CHURNET, Habte Giorgis, Physics, Geology, and Astronomy, University of Tennessee at Chattanooga, 615 McCallie Ave, Chattanooga, TN 37403, habte-churnet@utc.edu

The cliffs in the southern part of Puerto Cayo expose generally darker colored inclined strata, which are unconformably overlain by a generally light colored sequence containing marl, some silicified to chert, and other strata. The dark colored Cayo (DCC) formation consists of turbidites that are dominated by generally thick-bedded, conglomeratic greywacke containing volcaniclastics and interbeded with variegated reddish brown and green mudstone and gray siltstone. Massively bedded graywacke can be up to 10 meters thick, and stacks of greywacke sequences without intervening fine-grained strata may reach up to 30 meters. The lithic fragments indicate that the marine depocenter received reworked island arc-back arc volcanic suites. The DCC is crisscrossed by numerous faults of different attitudes and translations. Calcite crystals heal fault fractures, and lineation and steps of fracture walls help estimate sense of movement of rock fragments. Attitudes of strata vary due to fragmentation and rotation by faults. The DCC strike from N15°E to N45°W and dip 20° to 30° SE. The attitude of strata is also apparent on the coastal Pacific Ocean at low tide, where some of the exposures are covered by algae, barnacles with green snails in pools of water, and Heliaster starfish [not withstanding the story of the extinction of this genus] graze the algae. At the bottom of cliffs is a dark zone sprayed during high tide water and inhabited by periwinkles. Sand sized magnetite grains are predominant in dark sand piles near tidal berms below some parts of the cliff.

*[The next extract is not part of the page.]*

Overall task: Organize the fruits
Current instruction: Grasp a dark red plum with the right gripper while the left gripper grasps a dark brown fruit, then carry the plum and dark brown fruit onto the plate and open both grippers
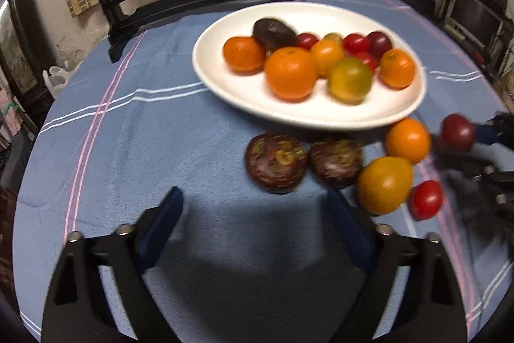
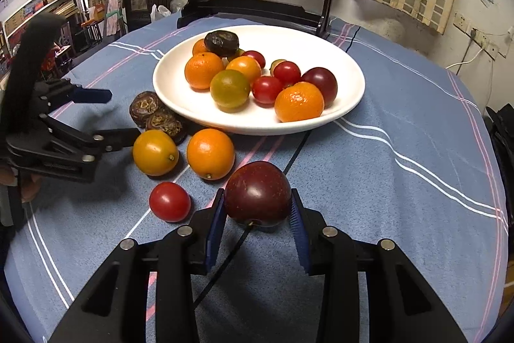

The Cayo formation is thrust generally westward at Puerto Cayo, and about 33 kilometers south of Puerto Cayo, the DCC is folded into a west vergent anticline as exposed at the northern cliff of Puerto Lopez. More likely the region was thrust over the continental margin that contained the de Plata Island. Apparently, the Cayo formation was deposited on a successor marine igneous plateau, which subsequent to the first one that composes the substructure of the western Cordillera, was similarly thrust to the east and accreted to Ecuador. Later, the western edge of the successor plateau was under thrust by an east-dipping marginal plateau (the current continental margin) before the development of the current Ecuadorian trench, beneath which the Nazca plate descends.